Instantané d’un moment hier soir:

Il y a des jours comme ça où je lis qu’une amie a échangé des bisous à Amsterdam, qu’une autre fête ses dix ans de relation et que moi j’ai parlé en message privé avec une amie de ce qui me frustre le plus, le fait de ne trouver personne pour passer une partie du reste de ma vie, ou tout le reste de ma vie. Il y a des jours comme ça où je fonds en larmes parce que ça devient difficile à vivre, parce que je ne suis plus sûre d’y croire encore, parce que cela semble si lointain et impossible. Parce que je n’arrive même pas à rencontrer de nouvelles personnes.

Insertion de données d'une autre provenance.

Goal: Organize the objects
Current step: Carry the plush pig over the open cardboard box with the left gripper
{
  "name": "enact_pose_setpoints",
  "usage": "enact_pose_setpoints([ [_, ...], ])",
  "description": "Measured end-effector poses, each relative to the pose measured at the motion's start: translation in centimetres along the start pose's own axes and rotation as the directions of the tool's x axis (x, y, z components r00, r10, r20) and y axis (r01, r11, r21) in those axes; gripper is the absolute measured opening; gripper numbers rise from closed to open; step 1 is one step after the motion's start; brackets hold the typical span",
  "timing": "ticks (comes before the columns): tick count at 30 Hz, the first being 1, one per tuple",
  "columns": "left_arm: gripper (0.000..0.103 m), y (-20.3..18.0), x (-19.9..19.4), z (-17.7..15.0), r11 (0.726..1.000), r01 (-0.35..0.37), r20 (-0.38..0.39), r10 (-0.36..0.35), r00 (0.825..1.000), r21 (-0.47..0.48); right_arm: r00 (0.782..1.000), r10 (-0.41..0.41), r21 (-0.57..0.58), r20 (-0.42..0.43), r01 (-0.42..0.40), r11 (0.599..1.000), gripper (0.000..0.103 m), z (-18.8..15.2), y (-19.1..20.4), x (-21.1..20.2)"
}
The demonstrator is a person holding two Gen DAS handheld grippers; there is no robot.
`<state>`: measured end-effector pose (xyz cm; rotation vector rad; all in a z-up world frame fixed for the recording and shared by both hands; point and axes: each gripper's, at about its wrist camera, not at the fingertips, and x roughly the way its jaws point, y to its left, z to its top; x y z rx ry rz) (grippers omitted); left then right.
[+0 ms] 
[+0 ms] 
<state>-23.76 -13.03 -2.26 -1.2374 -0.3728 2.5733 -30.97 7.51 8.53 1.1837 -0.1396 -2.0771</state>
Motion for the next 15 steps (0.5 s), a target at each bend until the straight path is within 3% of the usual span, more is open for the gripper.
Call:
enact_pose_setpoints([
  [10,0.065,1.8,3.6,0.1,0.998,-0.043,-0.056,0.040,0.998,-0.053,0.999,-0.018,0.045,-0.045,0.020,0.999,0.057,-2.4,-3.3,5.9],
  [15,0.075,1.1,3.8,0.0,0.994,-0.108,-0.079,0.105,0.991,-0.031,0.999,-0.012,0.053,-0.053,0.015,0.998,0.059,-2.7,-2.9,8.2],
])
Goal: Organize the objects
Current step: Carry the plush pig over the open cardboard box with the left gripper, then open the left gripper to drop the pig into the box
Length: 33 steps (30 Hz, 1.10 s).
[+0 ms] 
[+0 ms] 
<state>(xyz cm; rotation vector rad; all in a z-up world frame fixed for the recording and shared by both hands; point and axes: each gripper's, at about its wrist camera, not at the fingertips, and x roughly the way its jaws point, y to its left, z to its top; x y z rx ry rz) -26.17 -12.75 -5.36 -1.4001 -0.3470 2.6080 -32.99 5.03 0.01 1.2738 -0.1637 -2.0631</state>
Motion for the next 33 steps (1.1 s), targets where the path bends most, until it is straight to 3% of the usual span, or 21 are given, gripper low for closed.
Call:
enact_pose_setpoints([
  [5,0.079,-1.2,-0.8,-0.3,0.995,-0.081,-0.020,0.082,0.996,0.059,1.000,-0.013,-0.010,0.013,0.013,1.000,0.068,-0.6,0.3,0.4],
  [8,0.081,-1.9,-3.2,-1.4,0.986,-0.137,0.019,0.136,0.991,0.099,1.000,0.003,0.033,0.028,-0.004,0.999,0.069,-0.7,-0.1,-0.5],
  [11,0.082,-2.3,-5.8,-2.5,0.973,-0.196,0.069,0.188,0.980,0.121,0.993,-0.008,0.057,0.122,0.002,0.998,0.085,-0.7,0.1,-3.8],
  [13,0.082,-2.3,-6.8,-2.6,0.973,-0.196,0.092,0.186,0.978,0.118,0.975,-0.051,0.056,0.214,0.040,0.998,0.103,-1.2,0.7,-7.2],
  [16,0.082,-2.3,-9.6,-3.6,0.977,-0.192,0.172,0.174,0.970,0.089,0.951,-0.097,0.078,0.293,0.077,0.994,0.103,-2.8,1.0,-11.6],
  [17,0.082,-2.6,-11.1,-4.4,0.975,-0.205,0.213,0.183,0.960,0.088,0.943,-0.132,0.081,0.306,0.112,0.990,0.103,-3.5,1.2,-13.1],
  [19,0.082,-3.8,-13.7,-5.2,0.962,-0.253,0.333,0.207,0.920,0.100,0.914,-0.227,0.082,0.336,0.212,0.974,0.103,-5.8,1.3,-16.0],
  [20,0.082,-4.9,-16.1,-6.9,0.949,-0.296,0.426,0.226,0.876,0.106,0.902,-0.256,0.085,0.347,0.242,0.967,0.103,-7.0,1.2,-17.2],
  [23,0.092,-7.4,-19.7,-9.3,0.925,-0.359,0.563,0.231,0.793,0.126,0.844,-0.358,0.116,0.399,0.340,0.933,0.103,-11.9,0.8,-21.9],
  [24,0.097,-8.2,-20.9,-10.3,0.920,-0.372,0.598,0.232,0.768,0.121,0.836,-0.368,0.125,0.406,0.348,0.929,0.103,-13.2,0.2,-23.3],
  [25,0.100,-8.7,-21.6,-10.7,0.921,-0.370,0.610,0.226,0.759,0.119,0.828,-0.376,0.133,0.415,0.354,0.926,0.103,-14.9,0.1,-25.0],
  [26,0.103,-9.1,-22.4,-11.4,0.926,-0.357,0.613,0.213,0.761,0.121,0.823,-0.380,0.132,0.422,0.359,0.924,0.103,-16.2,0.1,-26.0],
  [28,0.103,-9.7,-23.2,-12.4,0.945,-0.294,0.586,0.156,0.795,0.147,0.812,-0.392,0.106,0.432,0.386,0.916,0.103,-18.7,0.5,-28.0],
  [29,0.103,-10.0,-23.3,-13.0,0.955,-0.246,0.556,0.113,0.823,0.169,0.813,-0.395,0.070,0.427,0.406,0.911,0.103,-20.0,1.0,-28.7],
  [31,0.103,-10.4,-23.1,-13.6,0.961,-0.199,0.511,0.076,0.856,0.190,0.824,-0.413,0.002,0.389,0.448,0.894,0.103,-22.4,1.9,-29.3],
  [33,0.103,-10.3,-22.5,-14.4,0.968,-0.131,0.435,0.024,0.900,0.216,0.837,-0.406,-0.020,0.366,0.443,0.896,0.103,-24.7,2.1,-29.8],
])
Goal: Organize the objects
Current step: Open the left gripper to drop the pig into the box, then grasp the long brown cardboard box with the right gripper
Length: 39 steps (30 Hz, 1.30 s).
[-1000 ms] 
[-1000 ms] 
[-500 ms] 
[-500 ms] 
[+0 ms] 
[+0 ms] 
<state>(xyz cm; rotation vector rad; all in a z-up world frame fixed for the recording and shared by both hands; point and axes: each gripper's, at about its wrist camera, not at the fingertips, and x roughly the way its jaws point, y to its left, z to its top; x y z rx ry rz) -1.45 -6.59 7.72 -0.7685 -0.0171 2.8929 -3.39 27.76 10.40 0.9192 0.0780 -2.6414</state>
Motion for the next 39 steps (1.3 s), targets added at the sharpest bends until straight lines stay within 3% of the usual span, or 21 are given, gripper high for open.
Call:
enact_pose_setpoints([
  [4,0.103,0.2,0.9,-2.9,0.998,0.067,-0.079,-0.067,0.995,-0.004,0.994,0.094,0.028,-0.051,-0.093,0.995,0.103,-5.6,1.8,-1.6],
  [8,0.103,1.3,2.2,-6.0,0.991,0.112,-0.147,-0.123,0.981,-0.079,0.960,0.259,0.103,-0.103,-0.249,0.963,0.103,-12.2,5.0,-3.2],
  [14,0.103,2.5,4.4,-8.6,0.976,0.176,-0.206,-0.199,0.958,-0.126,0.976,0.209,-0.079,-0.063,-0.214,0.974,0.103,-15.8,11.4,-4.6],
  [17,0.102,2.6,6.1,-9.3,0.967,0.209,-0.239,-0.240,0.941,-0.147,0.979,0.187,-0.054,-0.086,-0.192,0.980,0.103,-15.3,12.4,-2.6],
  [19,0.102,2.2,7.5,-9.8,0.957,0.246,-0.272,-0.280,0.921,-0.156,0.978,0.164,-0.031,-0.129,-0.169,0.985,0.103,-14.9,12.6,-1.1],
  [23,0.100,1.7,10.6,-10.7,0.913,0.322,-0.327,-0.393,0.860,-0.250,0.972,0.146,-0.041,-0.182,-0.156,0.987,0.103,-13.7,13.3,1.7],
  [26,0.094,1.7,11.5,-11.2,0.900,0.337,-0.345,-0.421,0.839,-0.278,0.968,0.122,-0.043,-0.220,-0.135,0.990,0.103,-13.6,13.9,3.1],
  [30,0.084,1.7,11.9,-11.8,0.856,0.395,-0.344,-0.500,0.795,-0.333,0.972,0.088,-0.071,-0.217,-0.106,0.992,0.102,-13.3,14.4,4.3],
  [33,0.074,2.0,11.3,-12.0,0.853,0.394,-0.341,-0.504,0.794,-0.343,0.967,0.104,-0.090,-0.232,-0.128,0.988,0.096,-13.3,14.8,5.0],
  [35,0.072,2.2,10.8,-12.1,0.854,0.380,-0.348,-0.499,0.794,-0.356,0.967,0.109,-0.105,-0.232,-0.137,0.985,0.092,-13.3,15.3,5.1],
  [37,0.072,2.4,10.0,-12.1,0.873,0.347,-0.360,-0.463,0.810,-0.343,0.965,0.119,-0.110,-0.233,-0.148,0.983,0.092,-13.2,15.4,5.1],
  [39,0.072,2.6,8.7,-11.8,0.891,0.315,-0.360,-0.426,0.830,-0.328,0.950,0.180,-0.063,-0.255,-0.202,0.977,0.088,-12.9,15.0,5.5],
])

Parce que les personnes que je connais sont en couple, avec leurs hauts et bas, certes, mais en couple. Parce que j’ai envie moi aussi de pouvoir être à l’aise avec quelqu’un, de pouvoir parler de nos expériences passées. Parce que construire quelque chose me semble tellement compliqué. Parce que j’aimerais tellement avoir déjà passé cette phase peut-être excitante mais pleine de doutes. Parce que je ne veux plus trop me poser de questions. Parce que je ne veux plus souffrir comme j’ai souffert. Parce que j’ai peur de tomber sur une personne qui va changer du tout au tout et me quitter après neuf ans. Parce que je veux avoir confiance en quelqu’un et ne pas devoir supporter sa bipolarité, sa paranoïa, sa schizophrénie et son alcoolisme. Parce que je ne veux plus jamais vivre ça. Parce peu de personnes comprennent l’étendue du désastre, du cataclysme que cela a provoqué en moi. Parce que moi aussi je veux vivre dans le bonheur avec quelqu’un. Parce qu’il y a des moments où je ne sais plus quoi faire de ma solitude. Parce que j’ai envie d’être aimée. Parce que j’ai envie d’aimer. Mais aussi parce que j’ai peur d’aimer et peur de ne pas être acceptée telle que je suis, avec mes défauts, avec mes problèmes, avec mes peurs. Parce que j’ai peur qu’on me reproche de ne pas être assez bien, assez active sexuellement, assez jeune, assez vieille, assez belle, assez intelligente, trop intelligente. Parce qu’il y a des jours où je suis fatiguée et que le bonheur des autres me fait mal, même si je suis contente pour eux.

Ecrire ce texte m’a permis d’évacuer certaines choses. Je n’ai plus les larmes qui coulent en le publiant aujourd’hui. Mes frustrations sont toujours présentes, juste moins à fleur de peau.